====== INPUT ======

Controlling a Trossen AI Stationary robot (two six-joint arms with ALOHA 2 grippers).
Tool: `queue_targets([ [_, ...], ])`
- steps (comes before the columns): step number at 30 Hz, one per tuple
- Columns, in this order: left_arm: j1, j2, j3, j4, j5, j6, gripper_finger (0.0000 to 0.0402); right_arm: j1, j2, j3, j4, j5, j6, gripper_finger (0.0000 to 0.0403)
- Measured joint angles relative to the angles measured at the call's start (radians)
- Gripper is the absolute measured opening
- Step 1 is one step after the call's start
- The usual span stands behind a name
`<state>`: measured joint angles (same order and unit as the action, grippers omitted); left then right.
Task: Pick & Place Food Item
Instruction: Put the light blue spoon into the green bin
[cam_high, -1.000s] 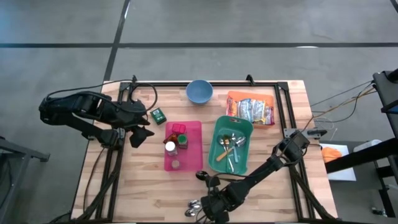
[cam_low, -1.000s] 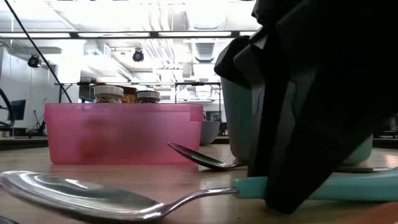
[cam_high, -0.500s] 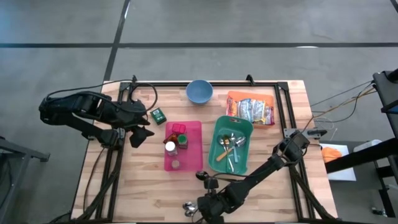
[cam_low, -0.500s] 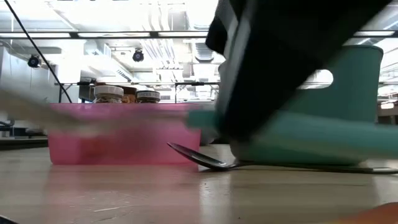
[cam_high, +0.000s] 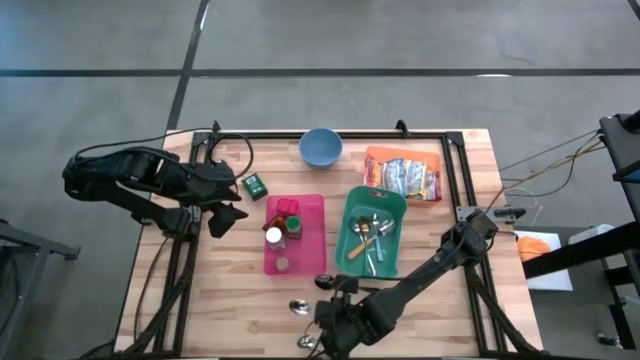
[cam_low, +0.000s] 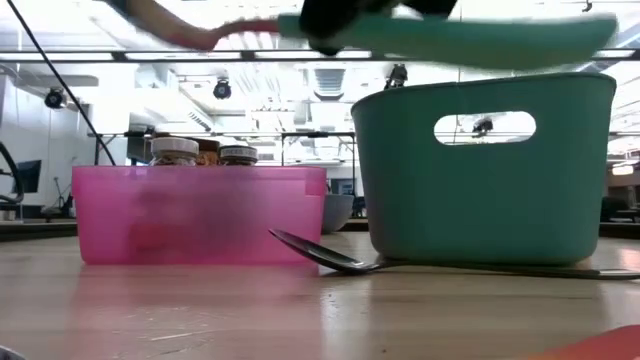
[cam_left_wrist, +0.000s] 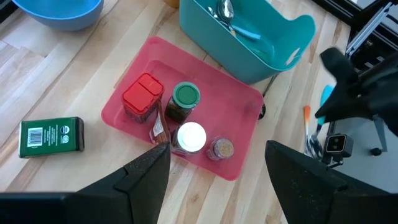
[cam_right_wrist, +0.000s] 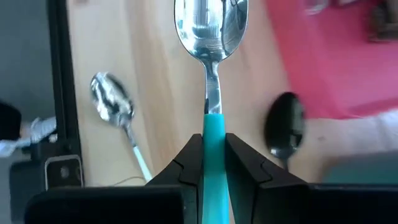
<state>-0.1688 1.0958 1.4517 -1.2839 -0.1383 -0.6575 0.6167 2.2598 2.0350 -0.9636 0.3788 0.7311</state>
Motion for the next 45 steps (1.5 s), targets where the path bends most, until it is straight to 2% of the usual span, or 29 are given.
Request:
queue_targets([
  [5, 0.000, 0.000, 0.000, 0.000, 0.000, 0.003, 0.0262, 0.000, -0.004, 0.108, -0.103, 0.053, 0.105, 0.0033],
  [10, 0.000, 0.000, 0.000, 0.000, 0.000, 0.003, 0.0262, 0.000, -0.011, 0.241, -0.284, 0.161, 0.249, 0.0033],
  [13, 0.000, 0.000, 0.000, 0.001, -0.007, 0.006, 0.0262, 0.000, -0.013, 0.321, -0.473, 0.211, 0.400, 0.0033],
  [17, 0.000, 0.000, 0.000, 0.004, -0.018, 0.007, 0.0262, -0.004, -0.086, 0.279, -0.618, 0.226, 0.670, 0.0033],
  [22, 0.000, 0.005, 0.000, 0.022, -0.019, 0.007, 0.0262, -0.033, -0.206, 0.147, -0.608, 0.214, 0.893, 0.0033],
  [27, 0.002, 0.022, 0.000, 0.039, -0.019, 0.038, 0.0262, -0.076, -0.366, -0.059, -0.608, 0.216, 1.075, 0.0033],
  [30, 0.004, 0.032, 0.000, 0.040, -0.019, 0.058, 0.0262, -0.099, -0.467, -0.191, -0.600, 0.181, 1.134, 0.0033],
  [33, 0.011, 0.039, 0.000, 0.054, -0.020, 0.071, 0.0262, -0.130, -0.565, -0.324, -0.543, 0.111, 1.160, 0.0033],
  [37, 0.014, 0.039, 0.000, 0.120, -0.023, 0.121, 0.0262, -0.188, -0.683, -0.500, -0.381, 0.001, 1.158, 0.0033],
  [40, 0.015, 0.039, 0.000, 0.160, -0.023, 0.183, 0.0262, -0.239, -0.729, -0.613, -0.275, -0.032, 1.154, 0.0033],
  [45, 0.033, 0.040, 0.000, 0.167, -0.023, 0.227, 0.0262, -0.337, -0.743, -0.748, -0.175, -0.170, 1.100, 0.0033],
])
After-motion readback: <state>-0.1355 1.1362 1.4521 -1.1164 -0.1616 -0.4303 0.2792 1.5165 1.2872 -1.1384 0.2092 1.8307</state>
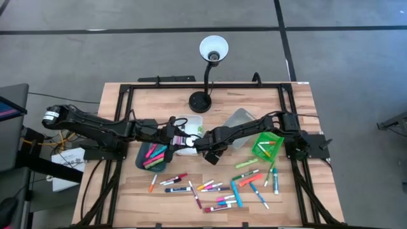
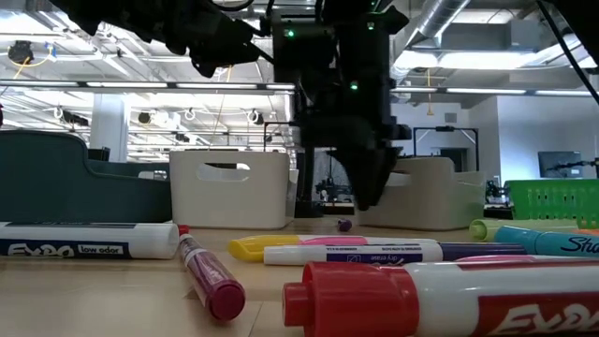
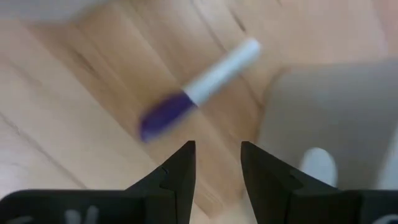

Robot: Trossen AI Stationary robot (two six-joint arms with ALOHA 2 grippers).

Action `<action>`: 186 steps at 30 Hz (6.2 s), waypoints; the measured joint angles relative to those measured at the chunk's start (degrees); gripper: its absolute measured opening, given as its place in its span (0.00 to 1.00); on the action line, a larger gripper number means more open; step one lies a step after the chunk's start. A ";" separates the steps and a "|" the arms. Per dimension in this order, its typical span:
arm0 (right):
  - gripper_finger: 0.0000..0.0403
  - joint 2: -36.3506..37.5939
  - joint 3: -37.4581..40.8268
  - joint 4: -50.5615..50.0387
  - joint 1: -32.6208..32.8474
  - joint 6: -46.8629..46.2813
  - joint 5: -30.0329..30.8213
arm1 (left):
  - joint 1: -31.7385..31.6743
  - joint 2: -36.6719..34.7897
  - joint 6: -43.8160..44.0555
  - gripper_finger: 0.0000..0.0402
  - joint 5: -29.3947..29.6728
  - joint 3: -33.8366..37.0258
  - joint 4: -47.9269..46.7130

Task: Pick & Place Markers
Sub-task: Put the violet mini marker into the green bin

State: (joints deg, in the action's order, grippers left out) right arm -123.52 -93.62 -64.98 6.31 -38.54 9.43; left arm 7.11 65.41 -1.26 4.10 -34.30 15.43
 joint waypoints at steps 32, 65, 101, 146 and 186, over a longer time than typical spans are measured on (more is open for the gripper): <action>0.29 -0.59 -1.03 7.62 -0.95 -10.76 2.50 | -0.11 -0.36 0.28 0.50 -2.03 -0.35 1.37; 0.18 -1.29 1.47 13.42 -1.14 -4.06 1.86 | 1.35 -0.10 -7.34 0.51 4.04 -0.24 -4.92; 0.27 -1.51 1.22 7.51 0.30 0.04 1.03 | 2.94 -5.84 -8.81 0.53 17.53 -0.24 -9.09; 0.06 -1.69 -0.46 5.35 -0.48 12.64 -6.12 | 3.13 -5.36 -8.74 0.53 17.51 -0.22 -9.19; 0.09 47.92 36.79 -1.04 6.50 -6.48 2.05 | 3.08 -5.46 -6.82 0.53 17.51 -0.22 -8.05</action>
State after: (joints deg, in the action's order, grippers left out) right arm -75.61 -56.83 -66.02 12.82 -45.03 11.48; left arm 10.20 59.94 -8.08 21.61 -34.52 7.38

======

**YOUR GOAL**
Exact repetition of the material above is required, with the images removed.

**OUTPUT OF THE TASK**
Controlling a Trossen AI Stationary robot (two six-joint arms with ALOHA 2 grippers).
Tool: `queue_targets([ [_, ...], ])`
- steps (comes before the columns): step number at 30 Hz, one per tuple
- Columns, in this order: left_arm: j1, j2, j3, j4, j5, j6, gripper_finger (0.0000 to 0.0402); right_arm: j1, j2, j3, j4, j5, j6, gripper_finger (0.0000 to 0.0403)
- Measured joint angles relative to the angles measured at the call's start (radians)
- Gripper is the absolute measured opening
- Step 1 is one step after the call's start
- The usual span stands behind a name
`<state>`: measured joint angles (same order and unit as the action, grippers omitted); left then right.
Task: Pick & Place Food Item
Instruction: Put the light blue spoon into the green bin
[cam_high, -1.000s] 
[cam_low, -1.000s] 
[cam_high, -0.500s] 
[cam_low, -0.500s] 
[cam_high, +0.000s] 
[cam_low, +0.000s] 
[cam_left_wrist, +0.000s] 
[cam_right_wrist, +0.000s] 
<state>-0.1688 1.0958 1.4517 -1.2839 -0.1383 -0.6575 0.6167 2.2598 2.0350 -0.9636 0.3788 0.7311</state>
Motion for the next 45 steps (1.5 s), targets where the path bends most, until it is straight to 2% of the usual span, or 29 are given.
Request:
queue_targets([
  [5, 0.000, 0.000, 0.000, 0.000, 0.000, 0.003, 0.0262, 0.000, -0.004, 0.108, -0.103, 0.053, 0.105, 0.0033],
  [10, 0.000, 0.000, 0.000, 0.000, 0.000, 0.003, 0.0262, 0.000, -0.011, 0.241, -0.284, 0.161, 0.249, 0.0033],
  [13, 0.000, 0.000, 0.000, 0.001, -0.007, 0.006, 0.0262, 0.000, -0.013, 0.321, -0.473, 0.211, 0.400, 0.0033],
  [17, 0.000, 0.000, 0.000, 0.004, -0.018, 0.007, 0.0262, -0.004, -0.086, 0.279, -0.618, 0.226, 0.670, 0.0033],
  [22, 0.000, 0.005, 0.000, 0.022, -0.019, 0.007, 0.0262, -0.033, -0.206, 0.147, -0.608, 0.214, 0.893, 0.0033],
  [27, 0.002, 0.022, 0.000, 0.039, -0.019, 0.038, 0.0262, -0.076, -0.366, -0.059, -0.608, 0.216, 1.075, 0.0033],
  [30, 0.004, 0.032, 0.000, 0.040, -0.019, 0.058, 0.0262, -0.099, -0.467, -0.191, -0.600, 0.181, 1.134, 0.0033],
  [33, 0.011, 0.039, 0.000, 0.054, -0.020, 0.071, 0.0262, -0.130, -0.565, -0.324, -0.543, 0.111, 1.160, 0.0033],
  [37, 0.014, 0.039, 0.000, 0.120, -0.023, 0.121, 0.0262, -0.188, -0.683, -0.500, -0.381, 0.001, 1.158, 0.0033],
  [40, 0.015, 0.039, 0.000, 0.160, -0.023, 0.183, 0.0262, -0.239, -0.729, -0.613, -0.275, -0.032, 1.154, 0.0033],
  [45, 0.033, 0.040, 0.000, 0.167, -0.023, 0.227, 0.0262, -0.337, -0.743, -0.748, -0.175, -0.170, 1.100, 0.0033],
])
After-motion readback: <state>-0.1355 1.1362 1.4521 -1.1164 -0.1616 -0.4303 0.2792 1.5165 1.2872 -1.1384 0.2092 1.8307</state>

Robot: Trossen AI Stationary robot (two six-joint arms with ALOHA 2 grippers).

Action `<action>`: 186 steps at 30 Hz (6.2 s), waypoints; the measured joint angles relative to those measured at the chunk's start (degrees); gripper: its absolute measured opening, given as its place in its span (0.00 to 1.00); on the action line, a larger gripper number means more open; step one lies a step after the chunk's start. A ";" separates the steps and a "|" the arms. Per dimension in this order, its typical span:
arm0 (right):
  - gripper_finger: 0.0000..0.0403
  - joint 2: -36.3506..37.5939
  - joint 3: -37.4581..40.8268
  - joint 4: -50.5615..50.0387
  - joint 1: -32.6208..32.8474
  - joint 6: -46.8629..46.2813
  - joint 5: -30.0329..30.8213
arm1 (left):
  - joint 1: -31.7385..31.6743
  - joint 2: -36.6719..34.7897
  - joint 6: -43.8160..44.0555
  - gripper_finger: 0.0000..0.0402
  - joint 5: -29.3947..29.6728
  - joint 3: -33.8366..37.0258
  - joint 4: -47.9269..46.7130

Task: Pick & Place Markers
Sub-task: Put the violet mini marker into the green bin

State: (joints deg, in the action's order, grippers left out) right arm -123.52 -93.62 -64.98 6.31 -38.54 9.43; left arm 7.11 65.41 -1.26 4.10 -34.30 15.43
 joint waypoints at steps 32, 65, 101, 146 and 186, over a longer time than typical spans are measured on (more is open for the gripper): <action>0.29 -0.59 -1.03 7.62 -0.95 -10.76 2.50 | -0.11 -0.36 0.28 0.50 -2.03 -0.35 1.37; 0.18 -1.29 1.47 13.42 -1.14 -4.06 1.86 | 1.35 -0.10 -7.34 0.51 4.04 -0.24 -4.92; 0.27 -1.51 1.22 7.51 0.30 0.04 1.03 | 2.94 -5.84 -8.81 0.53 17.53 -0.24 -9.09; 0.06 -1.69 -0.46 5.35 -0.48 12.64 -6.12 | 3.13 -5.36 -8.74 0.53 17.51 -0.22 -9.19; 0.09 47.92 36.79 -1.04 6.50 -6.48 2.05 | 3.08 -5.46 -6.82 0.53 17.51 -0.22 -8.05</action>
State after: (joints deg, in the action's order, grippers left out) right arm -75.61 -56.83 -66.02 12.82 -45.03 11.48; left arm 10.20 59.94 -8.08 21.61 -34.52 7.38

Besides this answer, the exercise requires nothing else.